INSTRUCTIONS FOR THE TASK> Retype the whole listing, please, keeping every line exact and dropping the pictures.

SUPPLIED MATERIAL>
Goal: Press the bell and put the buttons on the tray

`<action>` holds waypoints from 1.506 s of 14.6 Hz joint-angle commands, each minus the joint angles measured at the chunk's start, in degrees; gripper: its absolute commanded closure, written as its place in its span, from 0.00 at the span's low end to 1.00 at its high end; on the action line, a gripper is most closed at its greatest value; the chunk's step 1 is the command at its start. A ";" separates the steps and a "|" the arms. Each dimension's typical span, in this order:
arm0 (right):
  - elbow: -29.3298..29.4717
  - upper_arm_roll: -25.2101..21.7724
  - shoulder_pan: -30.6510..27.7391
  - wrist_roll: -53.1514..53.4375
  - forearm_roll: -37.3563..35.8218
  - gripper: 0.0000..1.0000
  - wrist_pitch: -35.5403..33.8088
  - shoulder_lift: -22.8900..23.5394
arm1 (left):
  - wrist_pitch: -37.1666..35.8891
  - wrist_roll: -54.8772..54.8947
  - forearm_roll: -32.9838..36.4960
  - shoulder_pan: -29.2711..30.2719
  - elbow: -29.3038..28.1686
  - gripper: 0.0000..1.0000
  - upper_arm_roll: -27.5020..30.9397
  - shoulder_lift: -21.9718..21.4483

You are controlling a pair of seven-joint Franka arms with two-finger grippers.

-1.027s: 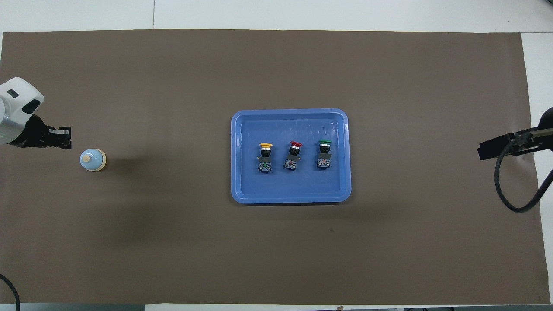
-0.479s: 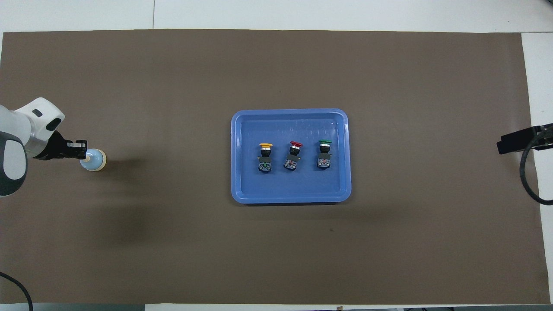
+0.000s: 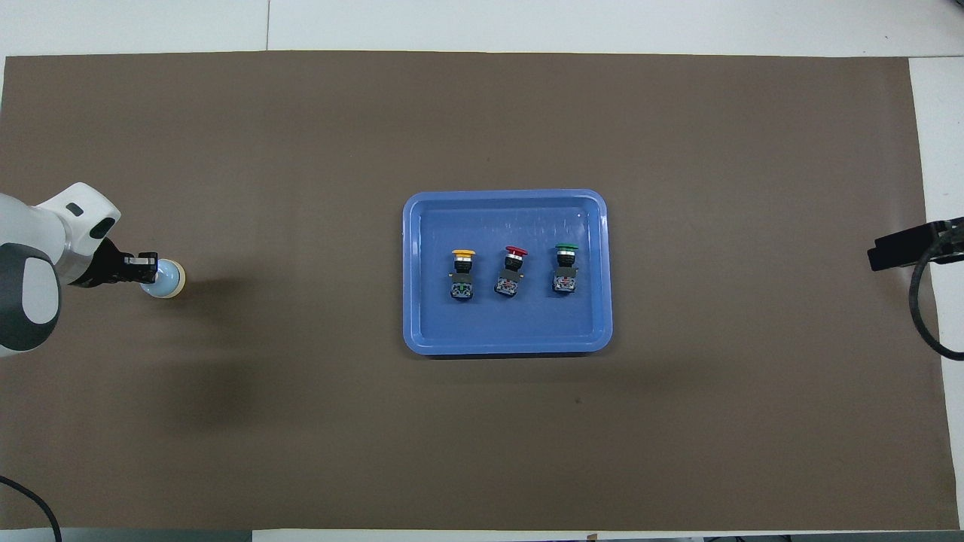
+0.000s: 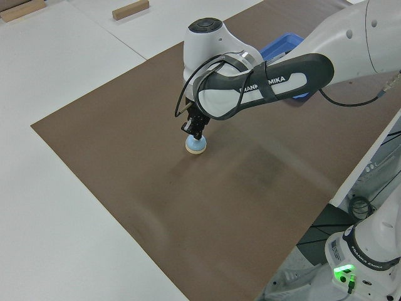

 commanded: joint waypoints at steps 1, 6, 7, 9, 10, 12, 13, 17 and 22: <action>0.04 0.24 -0.32 0.49 1.66 0.00 -1.17 -0.35 | -6.32 0.51 0.82 -0.31 5.94 1.00 -0.34 0.75; 0.13 0.15 -0.32 1.54 3.25 0.00 -0.99 -0.35 | -20.83 -0.53 0.73 -4.26 15.11 0.00 -0.69 -1.87; 0.13 0.15 -0.32 1.63 3.25 0.00 -0.99 -0.35 | -22.25 -0.98 0.55 -4.62 15.03 0.00 -0.78 -4.24; 0.05 0.15 -0.41 1.63 3.25 0.00 -0.99 -0.44 | -25.75 -1.24 -0.32 -4.80 15.37 0.00 -1.04 -8.02; -0.04 0.24 -0.49 1.46 2.99 0.00 -1.17 -0.70 | -29.78 -1.68 -0.41 -5.32 16.59 0.00 -1.48 -8.65; -0.39 0.41 -0.41 1.37 2.98 0.00 -1.17 -0.79 | -38.14 -3.08 -0.94 -5.68 21.60 0.00 -1.48 -8.65; -0.39 0.32 -0.49 1.46 2.98 0.00 -1.17 -0.88 | -39.21 -3.18 -1.64 -5.77 21.88 0.00 -1.48 -8.83; -0.39 0.32 -0.58 1.46 2.98 0.00 -1.17 -0.88 | -38.52 -3.26 -1.65 -6.38 22.57 0.00 -1.30 -8.57; -0.39 0.32 -0.58 1.46 2.90 0.00 -1.17 -0.88 | -40.63 -3.44 -1.82 -7.78 26.10 0.00 -1.13 -6.46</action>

WRITTEN RESPONSE>
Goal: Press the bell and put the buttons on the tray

`<action>` holds waypoints from 1.506 s of 14.6 Hz joint-angle commands, each minus the joint angles measured at the chunk's start, in degrees; gripper: its absolute commanded closure, written as its place in its span, from 0.00 at the span's low end to 1.00 at its high end; on the action line, a gripper is most closed at its greatest value; the chunk's step 1 is the command at its start. A ";" separates the steps and a "|" the arms. Each dimension's typical span, in this order:
arm0 (right):
  - elbow: -29.3298..29.4717
  - upper_arm_roll: -25.2101..21.7724
  - shoulder_pan: -30.6510..27.7391
  - wrist_roll: -53.1514..53.4375
  - forearm_roll: -37.3563..35.8218
  - gripper: 0.0000..1.0000
  - wrist_pitch: -35.5403..33.8088
  - shoulder_lift: -22.8900..23.5394
arm1 (left):
  - wrist_pitch: -37.1666..35.8891
  - wrist_roll: -54.8772..54.8947
  - forearm_roll: -32.9838..36.4960
  - shoulder_pan: -29.2711..30.2719
  - elbow: -29.3038..28.1686
  - gripper: 0.0000..1.0000
  - upper_arm_roll: -27.5020..30.9397
  - shoulder_lift: -21.9718..21.4483

You are controlling a pair of seven-joint Franka arms with two-finger grippers.

-1.027s: 
-0.479s: 
+0.000s: 
+0.000s: 

 commanded: joint waypoints at steps 1, 6, 7, 9, 10, 12, 13, 17 and 22: <action>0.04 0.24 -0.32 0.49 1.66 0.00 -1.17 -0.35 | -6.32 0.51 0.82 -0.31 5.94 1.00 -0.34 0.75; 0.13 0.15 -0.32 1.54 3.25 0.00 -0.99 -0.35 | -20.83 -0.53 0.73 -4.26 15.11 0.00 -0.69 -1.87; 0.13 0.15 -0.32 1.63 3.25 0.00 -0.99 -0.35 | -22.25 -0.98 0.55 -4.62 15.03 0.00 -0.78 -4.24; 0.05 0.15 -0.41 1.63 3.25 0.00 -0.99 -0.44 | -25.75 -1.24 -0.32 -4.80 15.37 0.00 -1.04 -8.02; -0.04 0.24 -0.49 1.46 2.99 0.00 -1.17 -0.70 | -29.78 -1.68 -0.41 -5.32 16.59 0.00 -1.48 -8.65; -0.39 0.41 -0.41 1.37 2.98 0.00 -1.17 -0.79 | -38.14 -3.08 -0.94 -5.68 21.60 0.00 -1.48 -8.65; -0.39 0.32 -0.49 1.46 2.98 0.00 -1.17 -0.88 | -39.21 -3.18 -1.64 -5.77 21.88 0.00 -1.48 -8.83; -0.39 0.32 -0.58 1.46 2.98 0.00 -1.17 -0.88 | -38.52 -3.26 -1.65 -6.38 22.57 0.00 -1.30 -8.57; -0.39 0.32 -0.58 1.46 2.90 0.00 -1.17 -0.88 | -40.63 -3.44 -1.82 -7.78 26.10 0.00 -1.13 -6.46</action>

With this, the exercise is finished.